Green likes what he’s seen thus far from Nurse.
“At the beginning of the season, I felt bad for him because he had so many guys he had to play and rotate to figure out. But he’s done a good job of managing it and mixing different people different ways,” Green said. “For a first-year head coach, he’s very mature and handled stuff pretty well.
“For the most part, he’s allowed us to just play and encouraged us. So far, so good.”
Green, who won an NBA title with the Spurs in 2014 under Popovich, also sees Nurse possessing one skill crucial for any successful head coach — knowing when to push certain players and when to back off, something he saw on full display during his long tenure in San Antonio.
“I don’t know if it was a science (with Popovich), but it was there for sure.” Green said. “I think he (Nurse) knows that because he’s coached many years, in many places and at different levels,
“I guess figuring out certain personalities and figuring out how to coach them is part of it. All in all, I think he’s done a great job.”
But if you ask Nurse what might be most crucial for successful head coaches at any level, he’ll quickly respond that any coach is only as good as those on his staff. And the UNI product has assembled a diverse, but pedigreed staff that includes fellow Iowa native Nate Bjorkgren, who has worked as a G-League and NBA assistant, Adrian Griffin, who played in the NBA and is a longtime league assistant, Patrick Mutombo, son of NBA Hall of Famer Dikembe Mutombo who played overseas and has coached in college, the G-League and NBA, and Sergio Scariolo, the current coach of the Spanish national team.

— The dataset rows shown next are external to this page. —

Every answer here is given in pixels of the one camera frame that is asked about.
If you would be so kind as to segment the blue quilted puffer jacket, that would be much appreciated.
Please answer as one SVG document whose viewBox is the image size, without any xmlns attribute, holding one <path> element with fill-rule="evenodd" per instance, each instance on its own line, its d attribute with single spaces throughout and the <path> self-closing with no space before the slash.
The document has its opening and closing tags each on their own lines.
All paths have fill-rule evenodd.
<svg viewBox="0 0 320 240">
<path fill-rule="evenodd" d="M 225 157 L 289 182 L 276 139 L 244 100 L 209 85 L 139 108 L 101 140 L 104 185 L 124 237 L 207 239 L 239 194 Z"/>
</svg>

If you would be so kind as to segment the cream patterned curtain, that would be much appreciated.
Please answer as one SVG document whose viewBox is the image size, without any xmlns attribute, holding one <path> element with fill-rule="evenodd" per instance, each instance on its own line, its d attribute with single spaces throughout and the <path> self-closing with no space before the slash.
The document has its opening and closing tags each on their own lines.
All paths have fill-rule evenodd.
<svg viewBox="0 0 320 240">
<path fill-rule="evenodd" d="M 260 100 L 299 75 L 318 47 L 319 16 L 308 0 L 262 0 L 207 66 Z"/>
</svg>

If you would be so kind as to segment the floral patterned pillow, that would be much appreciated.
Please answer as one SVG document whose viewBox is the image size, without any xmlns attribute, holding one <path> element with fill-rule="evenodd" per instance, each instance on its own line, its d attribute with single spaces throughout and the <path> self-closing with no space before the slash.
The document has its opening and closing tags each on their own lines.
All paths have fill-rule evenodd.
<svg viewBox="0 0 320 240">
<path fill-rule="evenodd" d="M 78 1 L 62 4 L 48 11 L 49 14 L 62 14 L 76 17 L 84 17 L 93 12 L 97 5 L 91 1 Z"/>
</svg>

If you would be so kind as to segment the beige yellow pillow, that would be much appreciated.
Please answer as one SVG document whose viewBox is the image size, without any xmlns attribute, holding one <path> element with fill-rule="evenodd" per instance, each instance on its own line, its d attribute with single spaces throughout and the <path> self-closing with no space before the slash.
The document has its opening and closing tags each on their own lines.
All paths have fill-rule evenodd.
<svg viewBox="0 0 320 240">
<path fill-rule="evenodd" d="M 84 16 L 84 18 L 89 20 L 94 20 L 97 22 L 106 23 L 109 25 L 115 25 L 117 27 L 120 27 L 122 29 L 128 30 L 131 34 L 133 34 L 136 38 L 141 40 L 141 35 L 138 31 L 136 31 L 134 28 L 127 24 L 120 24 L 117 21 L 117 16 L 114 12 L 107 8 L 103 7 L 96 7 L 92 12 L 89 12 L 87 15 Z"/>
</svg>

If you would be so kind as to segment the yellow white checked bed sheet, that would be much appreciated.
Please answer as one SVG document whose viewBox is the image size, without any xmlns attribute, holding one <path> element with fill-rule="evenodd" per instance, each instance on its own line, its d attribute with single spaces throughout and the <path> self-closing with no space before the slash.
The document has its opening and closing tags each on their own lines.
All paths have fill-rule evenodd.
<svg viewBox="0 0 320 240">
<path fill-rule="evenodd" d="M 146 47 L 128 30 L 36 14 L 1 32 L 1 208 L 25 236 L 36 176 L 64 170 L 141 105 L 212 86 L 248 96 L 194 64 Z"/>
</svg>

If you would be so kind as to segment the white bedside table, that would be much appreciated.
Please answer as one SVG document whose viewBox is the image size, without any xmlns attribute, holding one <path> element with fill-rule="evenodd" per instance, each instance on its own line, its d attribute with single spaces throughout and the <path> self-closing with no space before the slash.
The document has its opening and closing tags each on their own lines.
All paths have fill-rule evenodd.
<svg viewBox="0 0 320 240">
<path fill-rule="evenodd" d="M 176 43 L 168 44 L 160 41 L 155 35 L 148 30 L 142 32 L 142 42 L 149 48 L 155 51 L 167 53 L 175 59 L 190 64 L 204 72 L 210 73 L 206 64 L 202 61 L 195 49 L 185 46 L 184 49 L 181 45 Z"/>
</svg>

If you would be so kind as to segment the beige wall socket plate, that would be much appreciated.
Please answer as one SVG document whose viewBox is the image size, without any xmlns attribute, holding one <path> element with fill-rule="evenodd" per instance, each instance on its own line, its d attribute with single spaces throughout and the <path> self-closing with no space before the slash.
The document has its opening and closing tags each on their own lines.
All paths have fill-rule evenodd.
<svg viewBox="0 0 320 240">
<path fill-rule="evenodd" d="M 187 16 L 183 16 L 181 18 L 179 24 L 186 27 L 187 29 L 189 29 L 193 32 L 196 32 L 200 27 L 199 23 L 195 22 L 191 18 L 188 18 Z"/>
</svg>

“Yeah, I think the games are happening so fast and there’s so many moving pieces that it’s important we have a good staff,” Nurse said. “I’m so happy with the guys we got. Those guys can literally shape the entire gameplan and the entire scout. That’s really important. He (Scariolo) brings us a little different flair and then I brought one of my buddies with me, Nate, that coached in the minor leagues with me forever. Really good group of guys, really lucky to have them.
“One of the things I like to do is let the players play and the coaches coach.”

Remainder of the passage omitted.